| EXERCISE OBJECTIVE |
Do any lines in the data below contain "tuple"? If so, copy every one of them.

| TASK INPUTS |
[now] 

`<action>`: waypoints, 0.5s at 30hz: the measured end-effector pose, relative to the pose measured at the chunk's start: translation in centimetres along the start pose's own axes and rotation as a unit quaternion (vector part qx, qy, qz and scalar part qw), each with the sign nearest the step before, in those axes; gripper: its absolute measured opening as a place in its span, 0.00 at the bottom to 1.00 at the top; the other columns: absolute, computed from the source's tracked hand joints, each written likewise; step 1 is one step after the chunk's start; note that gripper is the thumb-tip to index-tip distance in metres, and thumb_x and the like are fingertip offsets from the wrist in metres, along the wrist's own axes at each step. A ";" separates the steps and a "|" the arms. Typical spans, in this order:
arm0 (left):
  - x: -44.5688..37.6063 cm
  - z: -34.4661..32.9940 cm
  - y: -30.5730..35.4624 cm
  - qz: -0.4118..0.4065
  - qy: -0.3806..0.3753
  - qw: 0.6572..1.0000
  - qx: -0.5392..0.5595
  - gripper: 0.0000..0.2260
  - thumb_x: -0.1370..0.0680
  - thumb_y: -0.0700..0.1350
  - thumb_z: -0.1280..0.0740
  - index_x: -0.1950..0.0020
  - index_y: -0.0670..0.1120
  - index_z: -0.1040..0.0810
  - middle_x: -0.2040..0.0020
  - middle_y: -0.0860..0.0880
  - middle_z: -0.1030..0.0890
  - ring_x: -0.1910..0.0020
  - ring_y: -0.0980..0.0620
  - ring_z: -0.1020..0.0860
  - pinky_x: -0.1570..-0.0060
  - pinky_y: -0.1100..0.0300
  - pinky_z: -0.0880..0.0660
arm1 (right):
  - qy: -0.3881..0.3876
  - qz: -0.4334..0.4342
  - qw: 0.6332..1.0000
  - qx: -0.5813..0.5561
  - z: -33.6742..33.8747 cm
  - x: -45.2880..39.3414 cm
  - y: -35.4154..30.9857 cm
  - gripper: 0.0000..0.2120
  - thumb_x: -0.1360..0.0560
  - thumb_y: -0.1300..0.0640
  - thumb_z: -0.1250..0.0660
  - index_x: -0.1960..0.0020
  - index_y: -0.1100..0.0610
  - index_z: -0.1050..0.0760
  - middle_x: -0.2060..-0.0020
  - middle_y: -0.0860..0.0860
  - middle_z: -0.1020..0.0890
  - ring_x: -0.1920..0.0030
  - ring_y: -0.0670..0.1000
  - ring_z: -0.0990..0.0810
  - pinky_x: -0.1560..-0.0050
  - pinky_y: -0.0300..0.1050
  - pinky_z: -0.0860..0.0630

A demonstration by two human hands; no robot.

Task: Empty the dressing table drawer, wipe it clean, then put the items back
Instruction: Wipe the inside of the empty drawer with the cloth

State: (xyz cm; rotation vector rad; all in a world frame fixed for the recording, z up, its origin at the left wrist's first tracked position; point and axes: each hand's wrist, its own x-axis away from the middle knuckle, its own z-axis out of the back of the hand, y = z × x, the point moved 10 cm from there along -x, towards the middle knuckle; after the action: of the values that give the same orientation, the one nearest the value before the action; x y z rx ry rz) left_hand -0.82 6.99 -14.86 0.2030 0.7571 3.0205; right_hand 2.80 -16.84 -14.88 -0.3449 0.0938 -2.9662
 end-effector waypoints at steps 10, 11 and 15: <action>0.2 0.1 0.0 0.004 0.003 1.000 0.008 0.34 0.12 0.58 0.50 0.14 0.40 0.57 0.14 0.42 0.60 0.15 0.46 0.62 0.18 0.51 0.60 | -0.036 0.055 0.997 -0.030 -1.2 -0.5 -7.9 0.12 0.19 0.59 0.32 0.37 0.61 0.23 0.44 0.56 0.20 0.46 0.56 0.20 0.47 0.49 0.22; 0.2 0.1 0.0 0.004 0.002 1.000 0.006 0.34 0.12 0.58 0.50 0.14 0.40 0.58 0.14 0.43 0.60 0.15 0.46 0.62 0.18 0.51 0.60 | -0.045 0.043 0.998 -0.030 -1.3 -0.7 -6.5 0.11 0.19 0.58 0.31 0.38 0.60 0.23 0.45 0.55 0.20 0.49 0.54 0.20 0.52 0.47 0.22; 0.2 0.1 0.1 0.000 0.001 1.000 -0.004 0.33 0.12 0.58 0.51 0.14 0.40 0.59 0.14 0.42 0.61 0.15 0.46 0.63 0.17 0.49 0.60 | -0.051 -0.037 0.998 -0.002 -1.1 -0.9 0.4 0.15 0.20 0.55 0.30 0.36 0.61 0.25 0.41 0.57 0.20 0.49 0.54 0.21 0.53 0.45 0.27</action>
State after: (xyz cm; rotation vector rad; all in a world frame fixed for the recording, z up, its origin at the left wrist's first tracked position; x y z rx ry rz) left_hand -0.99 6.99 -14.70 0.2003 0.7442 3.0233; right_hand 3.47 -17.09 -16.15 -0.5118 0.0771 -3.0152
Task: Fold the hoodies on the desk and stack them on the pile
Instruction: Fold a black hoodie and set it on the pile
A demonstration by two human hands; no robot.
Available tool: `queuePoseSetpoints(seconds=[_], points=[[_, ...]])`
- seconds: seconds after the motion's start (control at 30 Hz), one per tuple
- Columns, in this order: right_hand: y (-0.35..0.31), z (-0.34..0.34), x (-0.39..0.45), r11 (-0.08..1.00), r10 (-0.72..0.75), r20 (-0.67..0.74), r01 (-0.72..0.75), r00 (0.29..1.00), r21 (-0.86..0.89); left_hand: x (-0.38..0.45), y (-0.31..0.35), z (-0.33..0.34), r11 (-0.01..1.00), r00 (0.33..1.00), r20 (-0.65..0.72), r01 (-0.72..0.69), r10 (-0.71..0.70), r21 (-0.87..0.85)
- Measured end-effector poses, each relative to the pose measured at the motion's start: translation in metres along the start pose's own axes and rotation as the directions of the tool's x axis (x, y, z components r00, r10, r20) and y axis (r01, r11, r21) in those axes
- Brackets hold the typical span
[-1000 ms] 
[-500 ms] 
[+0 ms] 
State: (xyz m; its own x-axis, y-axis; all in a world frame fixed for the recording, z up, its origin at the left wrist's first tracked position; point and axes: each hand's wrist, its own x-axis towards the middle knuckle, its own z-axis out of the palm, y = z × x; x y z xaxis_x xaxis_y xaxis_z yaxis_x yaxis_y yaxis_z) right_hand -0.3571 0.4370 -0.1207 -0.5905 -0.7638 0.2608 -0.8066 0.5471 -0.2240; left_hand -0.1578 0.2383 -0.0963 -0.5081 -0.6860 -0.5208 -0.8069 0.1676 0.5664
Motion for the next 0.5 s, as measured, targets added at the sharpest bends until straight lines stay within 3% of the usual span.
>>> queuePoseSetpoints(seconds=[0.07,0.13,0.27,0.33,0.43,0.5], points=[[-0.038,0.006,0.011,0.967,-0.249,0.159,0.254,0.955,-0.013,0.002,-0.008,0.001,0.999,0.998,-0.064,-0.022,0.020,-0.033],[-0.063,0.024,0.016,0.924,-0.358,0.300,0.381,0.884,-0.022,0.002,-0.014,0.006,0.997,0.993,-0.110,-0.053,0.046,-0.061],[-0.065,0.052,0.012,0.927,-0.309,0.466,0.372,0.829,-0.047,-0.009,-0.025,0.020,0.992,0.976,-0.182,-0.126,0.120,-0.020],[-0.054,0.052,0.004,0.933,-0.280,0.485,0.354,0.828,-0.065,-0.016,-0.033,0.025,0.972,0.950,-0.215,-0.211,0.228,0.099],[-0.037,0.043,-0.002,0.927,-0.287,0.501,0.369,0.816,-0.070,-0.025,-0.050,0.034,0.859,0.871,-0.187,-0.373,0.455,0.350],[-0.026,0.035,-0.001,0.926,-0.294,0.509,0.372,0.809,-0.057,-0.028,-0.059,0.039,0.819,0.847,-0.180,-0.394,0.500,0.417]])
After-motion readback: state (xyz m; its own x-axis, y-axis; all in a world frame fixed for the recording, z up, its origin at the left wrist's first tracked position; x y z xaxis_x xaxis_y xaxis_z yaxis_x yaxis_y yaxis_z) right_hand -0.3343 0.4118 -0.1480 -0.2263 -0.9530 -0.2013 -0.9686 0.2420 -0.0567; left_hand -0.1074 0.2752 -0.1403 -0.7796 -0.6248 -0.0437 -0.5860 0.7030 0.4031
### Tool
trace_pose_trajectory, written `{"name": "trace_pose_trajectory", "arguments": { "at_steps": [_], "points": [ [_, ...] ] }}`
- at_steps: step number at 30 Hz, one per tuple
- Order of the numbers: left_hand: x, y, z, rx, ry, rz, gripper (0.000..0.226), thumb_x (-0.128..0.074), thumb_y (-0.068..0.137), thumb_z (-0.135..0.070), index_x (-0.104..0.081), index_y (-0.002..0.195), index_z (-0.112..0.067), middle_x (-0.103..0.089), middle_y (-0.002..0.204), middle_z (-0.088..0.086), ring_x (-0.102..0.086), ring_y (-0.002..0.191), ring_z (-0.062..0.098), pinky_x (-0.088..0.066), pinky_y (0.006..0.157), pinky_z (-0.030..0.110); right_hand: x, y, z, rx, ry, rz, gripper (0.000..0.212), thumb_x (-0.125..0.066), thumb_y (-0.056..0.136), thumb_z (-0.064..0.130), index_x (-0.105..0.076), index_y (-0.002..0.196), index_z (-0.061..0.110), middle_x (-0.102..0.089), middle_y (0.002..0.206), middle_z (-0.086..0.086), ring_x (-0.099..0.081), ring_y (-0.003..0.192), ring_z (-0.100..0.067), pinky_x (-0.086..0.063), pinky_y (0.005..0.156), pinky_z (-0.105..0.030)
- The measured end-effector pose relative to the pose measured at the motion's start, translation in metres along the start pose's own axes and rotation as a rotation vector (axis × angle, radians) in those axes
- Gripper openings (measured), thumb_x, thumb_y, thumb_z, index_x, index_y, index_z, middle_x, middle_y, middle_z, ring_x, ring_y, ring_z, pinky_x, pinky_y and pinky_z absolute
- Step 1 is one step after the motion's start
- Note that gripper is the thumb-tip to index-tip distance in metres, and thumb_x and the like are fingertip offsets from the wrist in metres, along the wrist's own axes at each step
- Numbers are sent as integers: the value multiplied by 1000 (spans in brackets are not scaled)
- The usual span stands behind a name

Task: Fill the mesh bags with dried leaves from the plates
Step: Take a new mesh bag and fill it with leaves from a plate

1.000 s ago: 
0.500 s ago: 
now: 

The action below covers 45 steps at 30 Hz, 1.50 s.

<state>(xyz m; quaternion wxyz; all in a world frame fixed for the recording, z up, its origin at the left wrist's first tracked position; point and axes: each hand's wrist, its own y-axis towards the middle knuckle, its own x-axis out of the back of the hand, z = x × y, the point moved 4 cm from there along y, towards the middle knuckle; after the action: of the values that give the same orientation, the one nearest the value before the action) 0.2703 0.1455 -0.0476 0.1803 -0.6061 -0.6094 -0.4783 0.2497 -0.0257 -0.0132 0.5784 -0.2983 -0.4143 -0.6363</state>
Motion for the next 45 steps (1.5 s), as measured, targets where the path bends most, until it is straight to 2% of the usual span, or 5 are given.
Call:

| RESPONSE AREA |
- seconds: seconds after the motion's start (control at 30 Hz), one per tuple
- at_steps: step number at 30 Hz, one per tuple

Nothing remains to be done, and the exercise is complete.